Se o ceticismo for extremado, pode impedir que novas ideias penetrem seu pensamento, tornando-o “convencido de as tolices governarem o mundo” (Sagan, 1987: 4). Por outro lado, se o ceticismo for demasiadamente baixo, você “não saberá distinguir as ideias úteis das que não tem valor” (Sagan, 1987: 4, tradução nossa).

No final das contas, o exercício do ceticismo equilibrado, ou seja, nem se convencer de nenhuma ideia ter valor, mas também não julgar qualquer ideia ser útil, é algo necessário para a maioria das questões corriqueiras. Dessa forma, evitamos ser enganados por ideias inúteis por elas aparentarem possuir algum valor, nos mantendo ao mesmo tempo abertos a novas ideias possíveis de ser melhores em lugar das antigas. Em um mundo cada vez mais cheio de informações falsas a se propagarem pelas redes sociais, essa habilidade é ainda mais importante.

Entender e endossar uma forma racional e cética de compreensão da realidade não é intuitivo para nosso cérebro. Compreender como o conhecimento científico se organiza e estrutura exige esforço e aprendizado, pois o que é intuitivo e recorrente em nossa aprendizagem é a busca, endosso e transmissão de sistemas de crença crédulos, infalíveis, “perfeitos” por não serem abertos à falha.

Tratar da característica do conhecimento científico e de sua diferenciação do não científico é fundamental para divulgar a forma pela qual a ciência constrói sentido da realidade. Também permite compreender por que a ciência é o mais eficiente empreendimento para suplantar a limitação inerente à psicologia humana para apreender a realidade.

Outro problema nesta questão é a existência de sistemas de crença incompatíveis para os quais temos a capacidade de garantir um endosso simultâneo. Somos capazes de compreender e endossar sistemas baseados em princípios falíveis, como é o caso do conhecimento científico, mas, ao mesmo tempo, endossar sistemas infalíveis, como é o caso da religião, das ideologias políticas e da pseudociência. Isso é possível graças a mecanismos psicológicos que permitem a acomodação de sistemas incompatíveis.
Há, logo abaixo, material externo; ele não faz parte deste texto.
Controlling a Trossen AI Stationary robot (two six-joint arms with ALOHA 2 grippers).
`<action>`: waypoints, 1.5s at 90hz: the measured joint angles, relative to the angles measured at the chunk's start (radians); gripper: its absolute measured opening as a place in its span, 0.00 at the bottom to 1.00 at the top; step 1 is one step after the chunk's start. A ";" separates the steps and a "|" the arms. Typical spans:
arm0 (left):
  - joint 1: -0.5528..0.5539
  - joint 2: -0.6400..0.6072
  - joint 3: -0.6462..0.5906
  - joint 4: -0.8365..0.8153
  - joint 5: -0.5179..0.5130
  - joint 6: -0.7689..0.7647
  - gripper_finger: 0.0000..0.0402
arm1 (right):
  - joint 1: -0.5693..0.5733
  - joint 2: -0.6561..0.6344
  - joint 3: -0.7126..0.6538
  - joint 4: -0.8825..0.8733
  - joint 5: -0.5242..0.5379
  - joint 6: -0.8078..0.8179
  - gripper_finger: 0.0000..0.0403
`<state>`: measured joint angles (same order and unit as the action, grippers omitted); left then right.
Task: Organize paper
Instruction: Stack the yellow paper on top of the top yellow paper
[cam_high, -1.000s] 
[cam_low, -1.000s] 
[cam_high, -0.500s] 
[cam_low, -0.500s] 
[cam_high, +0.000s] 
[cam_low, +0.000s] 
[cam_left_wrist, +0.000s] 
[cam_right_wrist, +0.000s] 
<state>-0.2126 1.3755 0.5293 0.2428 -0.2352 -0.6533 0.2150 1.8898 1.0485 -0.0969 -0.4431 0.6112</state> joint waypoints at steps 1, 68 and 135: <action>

Pilati nomeia tal mecanismo de “Escaninhos Mentais”. Esses Escaninhos são estruturas mentais nas quais construímos justificativas para endossar, simultaneamente, crenças, em sua gênese, são incompatíveis. Descrevo mais detalhadamente o conceito no capítulo “A psicologia humana e o conhecimento científico”.

Finalmente, vale mencionar as ideias apresentadas neste livro serem frequentemente sujeitas a uma crítica baseada em um argumento recorrente: o relativismo. Esse argumento defende a verdade ser relativa e, portanto, poderem existir múltiplas verdades.
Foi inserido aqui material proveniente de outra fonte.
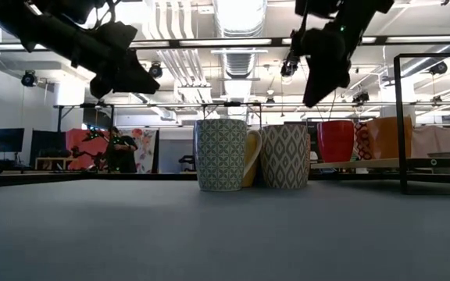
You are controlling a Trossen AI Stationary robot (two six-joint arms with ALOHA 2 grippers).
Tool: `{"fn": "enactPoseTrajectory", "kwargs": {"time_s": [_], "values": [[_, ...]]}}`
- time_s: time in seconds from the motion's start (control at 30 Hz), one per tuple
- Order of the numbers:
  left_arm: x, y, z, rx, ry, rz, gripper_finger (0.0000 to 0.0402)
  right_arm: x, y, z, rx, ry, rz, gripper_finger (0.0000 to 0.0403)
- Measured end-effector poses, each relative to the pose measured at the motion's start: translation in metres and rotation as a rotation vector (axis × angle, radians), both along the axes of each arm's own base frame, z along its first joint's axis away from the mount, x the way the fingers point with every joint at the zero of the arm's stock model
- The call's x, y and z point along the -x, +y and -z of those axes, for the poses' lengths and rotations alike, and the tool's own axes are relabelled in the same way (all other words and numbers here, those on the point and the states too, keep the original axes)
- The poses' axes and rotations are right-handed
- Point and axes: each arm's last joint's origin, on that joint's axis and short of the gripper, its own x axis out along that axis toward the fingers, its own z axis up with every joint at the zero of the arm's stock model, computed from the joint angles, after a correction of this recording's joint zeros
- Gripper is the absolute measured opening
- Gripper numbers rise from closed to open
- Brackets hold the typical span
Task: Place coffee mugs
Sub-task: Put the orange patterned mug on the shelf
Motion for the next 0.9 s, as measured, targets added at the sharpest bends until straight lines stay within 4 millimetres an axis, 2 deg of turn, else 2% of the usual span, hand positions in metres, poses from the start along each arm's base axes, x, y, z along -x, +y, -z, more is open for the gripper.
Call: {"fn": "enactPoseTrajectory", "kwargs": {"time_s": [0.2,0.37,0.53,0.67,0.9], "values": [[0.000,0.000,0.000,0.001,-0.005,0.000,0.0084,0.002,-0.027,0.012,-0.060,0.043,0.172,0.0111],[0.000,0.000,0.000,-0.014,0.005,0.005,0.0084,0.015,-0.055,0.012,-0.147,0.027,0.273,0.0111],[0.000,0.000,0.000,-0.020,0.009,0.008,0.0084,0.028,-0.078,0.011,-0.154,0.008,0.362,0.0111],[0.000,0.000,0.000,-0.026,0.017,0.011,0.0084,0.030,-0.088,0.017,-0.196,0.013,0.398,0.0111],[0.000,0.000,0.001,-0.043,0.030,0.019,0.0084,0.022,-0.095,0.021,-0.200,-0.036,0.423,0.0097]]}}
Polati assume o pressuposto de que tal argumento é uma falácia, pois é inválido. Quando um filósofo afirma todo conhecimento ser relativo, ele deixa de reconhecer seu próprio princípio ser relativo e, portanto, falso. A crença em um relativismo exacerbado pode solapar a busca pela verdade, pois nos remete de forma circular à ideia de a realidade depende de várias coisas ou de vários observadores.

A realidade não é, necessariamente, relativa ao observador, mas independente dele. Sob um ponto de vista científico ou filosófico, não temos como chegar a uma resposta definitiva para essa questão.

Polati assume uma postura prática sobre isso: é útil possuir um critério para confrontar o que julga sabido sobre o universo. Graças ao critério, possui indícios se estuo mais ou menos próximo do conhecimento acurado. Esse critério são as evidências. Uma visão relativista impede o estabelecimento desse critério prático.

Sua premissa é a verdade não estar no observador. Isso porque a observação do mundo não passa de mais uma consequência de como nossa cognição funciona. A realidade do universo é indiferente ao observador, à nossa humanidade e, em última análise, à nossa existência. Ao final, acreditar na ocorrência de diversas verdades é atribuir mais importância à humanidade do que seu real significado no universo.